Among the entries below, one stretch runs from the line that contains "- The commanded" through the line that contains "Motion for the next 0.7". Repeat that stretch exactly, ends included, and only that.

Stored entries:
○ ○ ○ ○ ○
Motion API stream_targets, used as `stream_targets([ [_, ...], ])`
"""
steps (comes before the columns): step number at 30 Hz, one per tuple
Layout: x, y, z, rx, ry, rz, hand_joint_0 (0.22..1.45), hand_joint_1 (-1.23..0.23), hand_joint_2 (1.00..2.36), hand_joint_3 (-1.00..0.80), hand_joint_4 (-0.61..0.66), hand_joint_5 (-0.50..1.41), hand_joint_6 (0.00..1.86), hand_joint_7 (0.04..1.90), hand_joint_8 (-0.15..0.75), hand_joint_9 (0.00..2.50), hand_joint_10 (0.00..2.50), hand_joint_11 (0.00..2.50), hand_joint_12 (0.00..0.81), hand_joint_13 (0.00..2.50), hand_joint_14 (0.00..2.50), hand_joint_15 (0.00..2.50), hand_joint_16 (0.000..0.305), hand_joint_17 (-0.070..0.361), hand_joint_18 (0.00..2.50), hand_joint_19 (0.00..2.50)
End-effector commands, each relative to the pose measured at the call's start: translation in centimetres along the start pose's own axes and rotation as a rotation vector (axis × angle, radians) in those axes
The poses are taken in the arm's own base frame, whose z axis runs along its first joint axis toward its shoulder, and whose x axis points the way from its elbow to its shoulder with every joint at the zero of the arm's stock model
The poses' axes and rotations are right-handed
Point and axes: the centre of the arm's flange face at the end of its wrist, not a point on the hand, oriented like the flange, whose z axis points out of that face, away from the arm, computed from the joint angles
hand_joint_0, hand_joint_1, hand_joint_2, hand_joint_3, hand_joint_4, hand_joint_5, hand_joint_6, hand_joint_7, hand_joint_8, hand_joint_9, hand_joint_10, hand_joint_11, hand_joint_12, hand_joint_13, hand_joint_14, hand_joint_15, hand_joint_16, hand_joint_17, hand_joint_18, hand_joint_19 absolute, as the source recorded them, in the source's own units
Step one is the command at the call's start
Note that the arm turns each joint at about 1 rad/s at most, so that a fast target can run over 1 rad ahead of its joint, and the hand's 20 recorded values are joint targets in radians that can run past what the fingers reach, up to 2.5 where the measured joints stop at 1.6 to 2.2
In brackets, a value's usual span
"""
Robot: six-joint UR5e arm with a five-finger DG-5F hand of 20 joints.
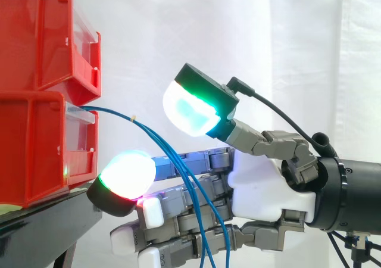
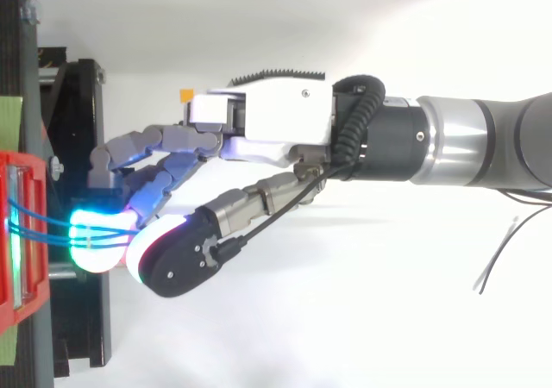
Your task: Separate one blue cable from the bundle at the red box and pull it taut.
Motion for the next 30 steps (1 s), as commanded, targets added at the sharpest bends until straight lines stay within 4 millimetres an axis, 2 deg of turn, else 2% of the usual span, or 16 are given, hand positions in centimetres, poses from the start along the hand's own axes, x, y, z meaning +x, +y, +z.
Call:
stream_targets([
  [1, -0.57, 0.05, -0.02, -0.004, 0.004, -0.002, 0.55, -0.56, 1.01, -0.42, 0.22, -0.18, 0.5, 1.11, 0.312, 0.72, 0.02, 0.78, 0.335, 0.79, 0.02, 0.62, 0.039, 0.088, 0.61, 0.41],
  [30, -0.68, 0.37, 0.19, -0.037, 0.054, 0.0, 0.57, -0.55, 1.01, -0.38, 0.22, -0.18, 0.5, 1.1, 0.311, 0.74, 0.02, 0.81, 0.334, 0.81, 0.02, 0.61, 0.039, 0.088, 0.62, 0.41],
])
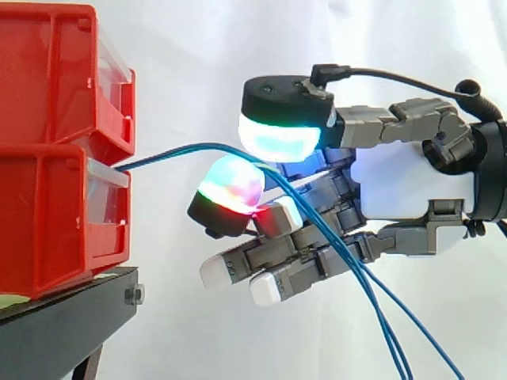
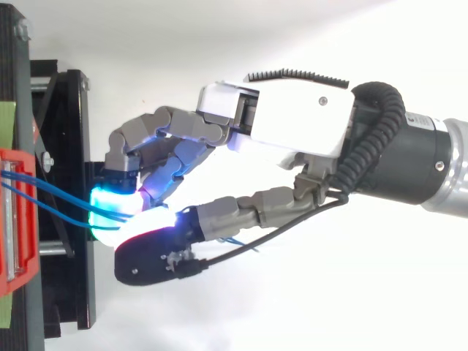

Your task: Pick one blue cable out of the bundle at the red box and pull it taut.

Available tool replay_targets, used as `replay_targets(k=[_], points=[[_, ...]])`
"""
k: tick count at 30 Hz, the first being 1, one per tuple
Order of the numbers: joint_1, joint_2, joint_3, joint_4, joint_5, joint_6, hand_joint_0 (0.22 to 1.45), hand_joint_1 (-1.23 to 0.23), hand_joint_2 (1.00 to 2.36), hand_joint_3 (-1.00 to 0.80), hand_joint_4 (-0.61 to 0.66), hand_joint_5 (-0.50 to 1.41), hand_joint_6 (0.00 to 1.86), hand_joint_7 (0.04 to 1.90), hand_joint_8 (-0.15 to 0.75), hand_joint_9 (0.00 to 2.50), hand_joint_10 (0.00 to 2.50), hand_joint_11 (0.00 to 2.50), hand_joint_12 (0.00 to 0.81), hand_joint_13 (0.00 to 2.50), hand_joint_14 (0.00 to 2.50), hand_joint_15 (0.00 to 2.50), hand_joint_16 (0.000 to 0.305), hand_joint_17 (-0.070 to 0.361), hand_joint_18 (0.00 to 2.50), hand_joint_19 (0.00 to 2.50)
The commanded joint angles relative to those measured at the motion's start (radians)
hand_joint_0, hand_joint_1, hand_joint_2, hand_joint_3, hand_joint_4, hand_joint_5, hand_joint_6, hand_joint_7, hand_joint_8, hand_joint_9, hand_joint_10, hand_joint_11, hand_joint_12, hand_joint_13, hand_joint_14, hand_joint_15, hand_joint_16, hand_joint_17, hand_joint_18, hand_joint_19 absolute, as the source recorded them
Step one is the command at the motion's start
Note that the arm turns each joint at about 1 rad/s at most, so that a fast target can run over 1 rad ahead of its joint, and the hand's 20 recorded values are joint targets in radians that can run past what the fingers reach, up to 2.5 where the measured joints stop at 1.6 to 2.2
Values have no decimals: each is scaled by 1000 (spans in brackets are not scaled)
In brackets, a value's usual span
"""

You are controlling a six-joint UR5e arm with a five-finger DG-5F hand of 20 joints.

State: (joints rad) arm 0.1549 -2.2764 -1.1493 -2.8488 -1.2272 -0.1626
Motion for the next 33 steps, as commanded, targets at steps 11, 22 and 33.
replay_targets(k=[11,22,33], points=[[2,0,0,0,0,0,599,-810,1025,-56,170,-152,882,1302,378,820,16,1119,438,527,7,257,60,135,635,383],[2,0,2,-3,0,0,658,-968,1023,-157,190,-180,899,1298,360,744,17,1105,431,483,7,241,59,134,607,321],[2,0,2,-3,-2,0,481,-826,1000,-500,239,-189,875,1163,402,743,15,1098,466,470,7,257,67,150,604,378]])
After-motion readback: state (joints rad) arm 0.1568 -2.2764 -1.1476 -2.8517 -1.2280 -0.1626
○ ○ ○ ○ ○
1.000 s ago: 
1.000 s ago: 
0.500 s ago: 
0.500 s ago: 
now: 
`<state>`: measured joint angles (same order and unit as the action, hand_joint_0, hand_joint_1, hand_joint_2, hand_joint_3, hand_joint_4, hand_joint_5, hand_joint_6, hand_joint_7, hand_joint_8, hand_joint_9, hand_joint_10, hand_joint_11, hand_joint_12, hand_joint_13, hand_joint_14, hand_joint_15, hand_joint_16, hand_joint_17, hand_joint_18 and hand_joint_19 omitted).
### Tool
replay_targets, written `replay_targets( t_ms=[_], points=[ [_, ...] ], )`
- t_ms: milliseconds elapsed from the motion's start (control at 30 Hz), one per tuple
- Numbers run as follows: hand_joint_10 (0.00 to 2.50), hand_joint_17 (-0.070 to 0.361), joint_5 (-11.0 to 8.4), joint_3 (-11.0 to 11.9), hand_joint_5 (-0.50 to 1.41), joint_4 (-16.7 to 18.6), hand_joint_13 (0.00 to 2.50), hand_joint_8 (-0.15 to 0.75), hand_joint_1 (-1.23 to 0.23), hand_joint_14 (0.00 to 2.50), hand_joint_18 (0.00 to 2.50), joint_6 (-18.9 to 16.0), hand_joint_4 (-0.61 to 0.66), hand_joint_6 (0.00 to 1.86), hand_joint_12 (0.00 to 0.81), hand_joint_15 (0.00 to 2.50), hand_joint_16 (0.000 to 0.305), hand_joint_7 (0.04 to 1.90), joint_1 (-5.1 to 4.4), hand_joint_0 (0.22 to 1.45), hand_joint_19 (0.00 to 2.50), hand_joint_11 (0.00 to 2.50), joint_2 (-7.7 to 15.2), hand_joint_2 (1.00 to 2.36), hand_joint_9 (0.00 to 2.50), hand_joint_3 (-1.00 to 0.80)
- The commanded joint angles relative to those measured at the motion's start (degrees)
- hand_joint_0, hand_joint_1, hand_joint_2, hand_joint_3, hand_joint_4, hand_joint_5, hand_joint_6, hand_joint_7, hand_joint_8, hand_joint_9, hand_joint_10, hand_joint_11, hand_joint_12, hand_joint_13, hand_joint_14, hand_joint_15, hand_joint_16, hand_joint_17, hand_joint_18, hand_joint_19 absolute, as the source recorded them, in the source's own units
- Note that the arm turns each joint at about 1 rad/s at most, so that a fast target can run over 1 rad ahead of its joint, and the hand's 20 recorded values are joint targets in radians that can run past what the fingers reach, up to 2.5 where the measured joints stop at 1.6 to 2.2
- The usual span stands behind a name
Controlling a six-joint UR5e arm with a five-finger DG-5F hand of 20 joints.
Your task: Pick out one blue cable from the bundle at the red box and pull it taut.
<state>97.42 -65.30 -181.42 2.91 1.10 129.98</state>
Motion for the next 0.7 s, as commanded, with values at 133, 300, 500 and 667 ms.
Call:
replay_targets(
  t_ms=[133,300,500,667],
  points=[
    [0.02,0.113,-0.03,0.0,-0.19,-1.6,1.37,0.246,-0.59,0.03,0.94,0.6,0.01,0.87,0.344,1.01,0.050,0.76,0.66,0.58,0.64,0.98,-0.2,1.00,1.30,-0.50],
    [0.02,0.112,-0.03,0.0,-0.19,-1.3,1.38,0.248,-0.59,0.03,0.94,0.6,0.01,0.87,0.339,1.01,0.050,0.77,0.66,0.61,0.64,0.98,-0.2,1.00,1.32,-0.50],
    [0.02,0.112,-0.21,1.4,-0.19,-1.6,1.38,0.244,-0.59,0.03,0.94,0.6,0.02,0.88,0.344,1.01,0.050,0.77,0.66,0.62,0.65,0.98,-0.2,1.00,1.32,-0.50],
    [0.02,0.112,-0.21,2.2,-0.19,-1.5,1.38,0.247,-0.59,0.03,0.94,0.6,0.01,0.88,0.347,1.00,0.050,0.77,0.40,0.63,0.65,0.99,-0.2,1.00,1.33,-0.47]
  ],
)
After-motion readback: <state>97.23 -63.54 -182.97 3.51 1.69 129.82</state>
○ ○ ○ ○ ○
Task response:
- The commanded joint angles relative to those measured at the motion's start (degrees)
- hand_joint_0, hand_joint_1, hand_joint_2, hand_joint_3, hand_joint_4, hand_joint_5, hand_joint_6, hand_joint_7, hand_joint_8, hand_joint_9, hand_joint_10, hand_joint_11, hand_joint_12, hand_joint_13, hand_joint_14, hand_joint_15, hand_joint_16, hand_joint_17, hand_joint_18, hand_joint_19 absolute, as the source recorded them, in the source's own units
- Note that the arm turns each joint at about 1 rad/s at most, so that a fast target can run over 1 rad ahead of its joint, and the hand's 20 recorded values are joint targets in radians that can run past what the fingers reach, up to 2.5 where the measured joints stop at 1.6 to 2.2
- The usual span stands behind a name
Controlling a six-joint UR5e arm with a five-finger DG-5F hand of 20 joints.
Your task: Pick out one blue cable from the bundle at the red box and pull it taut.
<state>97.42 -65.30 -181.42 2.91 1.10 129.98</state>
Motion for the next 0.7 s, as commanded, with values at 133, 300, 500 and 667 ms.

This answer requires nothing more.